Enabling High Availability for Spark Thrift Server

To enable high availability for Spark Thrift Server, use the following steps:
  1. Install Spark Thrift Server on all the cluster nodes where it is needed:
    On Ubuntu
    apt-get install mapr-spark-thriftserver
    On Red Hat / CentOS
    yum install mapr-spark-thriftserver
    On SUSE
    zypper install mapr-spark-thriftserver
  2. Add the following properties to the /opt/mapr/spark/spark-<spark_version>/conf/hive-site.xml file on all the nodes where the Spark Thrift Server is installed
    <property>
    <name>hive.zookeeper.quorum</name>
    <value><zk_host1_>,<zk_host_2>,…,<zk_host_n></value>
    </property>
    
    <property>
    <name>hive.zookeeper.client.port</name>
    <value><zk_port></value>
    </property>
    
    <property>
    <name>hive.server2.support.dynamic.service.discovery</name>
    <value>true</value>
    </property>
    
    <property>
    <name>hive.server2.zookeeper.namespace</name>
    <value><zk_namespace></value>
    </property>
    For example:
    <property>
    <name>hive.zookeeper.quorum</name>
    <value>node1.cluster.com,node2.cluster.com,node3.cluster.com</value>
    </property>
    
    <property>
    <name>hive.zookeeper.client.port</name>
    <value>5181</value>
    </property>
    
    <property>
    <name>hive.server2.support.dynamic.service.discovery</name>
    <value>true</value>
    </property>
    
    <property>
    <name>hive.server2.zookeeper.namespace</name>
    <value>ts2-ts2</value>
    </property>
    Note: The values that you provide for the hive.server2.zookeeper.namespace property should be different for the hive-site.xml in the Spark and Hive directories.
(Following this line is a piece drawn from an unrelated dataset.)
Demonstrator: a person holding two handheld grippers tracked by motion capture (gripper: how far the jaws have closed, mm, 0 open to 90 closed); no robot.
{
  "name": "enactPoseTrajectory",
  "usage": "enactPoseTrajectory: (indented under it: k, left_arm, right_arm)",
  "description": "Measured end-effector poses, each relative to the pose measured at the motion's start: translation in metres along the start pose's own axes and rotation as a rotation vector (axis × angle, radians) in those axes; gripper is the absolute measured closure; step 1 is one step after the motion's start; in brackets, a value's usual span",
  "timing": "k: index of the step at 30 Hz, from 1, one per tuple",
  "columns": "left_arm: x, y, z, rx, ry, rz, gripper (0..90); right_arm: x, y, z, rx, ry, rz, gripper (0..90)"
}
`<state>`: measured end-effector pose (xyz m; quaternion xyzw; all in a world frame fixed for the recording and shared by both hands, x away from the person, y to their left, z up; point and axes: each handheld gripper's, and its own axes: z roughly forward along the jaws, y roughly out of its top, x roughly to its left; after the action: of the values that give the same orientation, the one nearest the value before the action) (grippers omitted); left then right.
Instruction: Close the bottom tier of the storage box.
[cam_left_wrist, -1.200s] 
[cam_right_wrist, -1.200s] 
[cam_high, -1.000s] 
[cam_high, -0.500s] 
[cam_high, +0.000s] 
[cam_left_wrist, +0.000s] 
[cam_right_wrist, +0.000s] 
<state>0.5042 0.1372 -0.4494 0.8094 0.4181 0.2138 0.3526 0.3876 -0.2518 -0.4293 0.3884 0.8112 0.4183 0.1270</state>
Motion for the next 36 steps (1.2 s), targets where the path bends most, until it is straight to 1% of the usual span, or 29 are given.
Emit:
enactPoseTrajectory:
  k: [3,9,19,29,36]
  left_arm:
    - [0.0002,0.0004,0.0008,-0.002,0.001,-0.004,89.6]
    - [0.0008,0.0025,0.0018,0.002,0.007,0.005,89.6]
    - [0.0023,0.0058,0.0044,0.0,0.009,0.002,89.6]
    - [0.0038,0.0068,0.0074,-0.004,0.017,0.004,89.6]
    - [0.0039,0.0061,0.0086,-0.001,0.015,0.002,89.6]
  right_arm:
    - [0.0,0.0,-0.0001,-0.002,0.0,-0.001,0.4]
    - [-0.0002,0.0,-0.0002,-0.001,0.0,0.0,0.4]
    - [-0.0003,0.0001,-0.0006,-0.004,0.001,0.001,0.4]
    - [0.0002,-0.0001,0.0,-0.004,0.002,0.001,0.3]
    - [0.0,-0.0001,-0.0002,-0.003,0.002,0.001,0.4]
  3. Launch the Zookeeper command line interface, and check the Spark Thriftserver znode by running the following commands:
    /opt/mapr/zookeeper/zookeeper-<version>/bin/zkCli.sh -server <ip:port of zookeeper instance>
    ls /<hive.server2.zookeeper.namespace>
    For example:
    /opt/mapr/zookeeper/zookeeper-3.4.11/bin/zkCli.sh -server node1.cluster.com:5181
    ls /ts2-ts2
    [serverUri=node1.cluster.com:2304;version=;sequence=0000000000]
  4. Using Beeline, you can connect to the Spark Thrift Server by using the following string:
    beeline> !connect jdbc:hive2://<hostname -f>:5181/default;serviceDiscoveryMode=zooKeeper;zooKeeperNamespace=<hive.server2.zookeeper.namespace>;
    For example:
    ./bin/beeline
    Warning: Unable to determine $DRILL_HOME
    Beeline version 1.2.0-mapr-spark-MEP-6.0.0-1912 by Apache Hive
    beeline> !connect jdbc:hive2://node1.cluster.com:5181/default;ssl=true;serviceDiscoveryMode=zooKeeper;zooKeeperNamespace=ts2-ts2;auth=maprsasl;
    Connecting to jdbc:hive2://node1.cluster.com:5181/default;ssl=true;serviceDiscoveryMode=zooKeeper;zooKeeperNamespace=ts2-ts2;auth=maprsasl;
    20/03/29 21:38:19 WARN MaprSaslClient: SASL Server qopProperty: auth-confis different from Client: auth-conf,auth-int,auth.Using Server one
    Connected to: Spark SQL (version 2.4.4.0-mapr-630)
    Driver: Hive JDBC (version 1.2.0-mapr-spark-MEP-6.0.0-1912)
    Transaction isolation: TRANSACTION_REPEATABLE_READ
    1: jdbc:hive2://node1.cluster.com:5181/defaul> show databases;
    +-----------------+
    | databaseName |
    +-----------------+
    | default             |
    +-----------------+
    1 row selected (0.11 seconds)
Note: High availability for the Spark Thrift Server can be used in conjunction with HiveServer2 high availability. For more information about HiveServer2 high availability, see Enabling High Availability for Hive.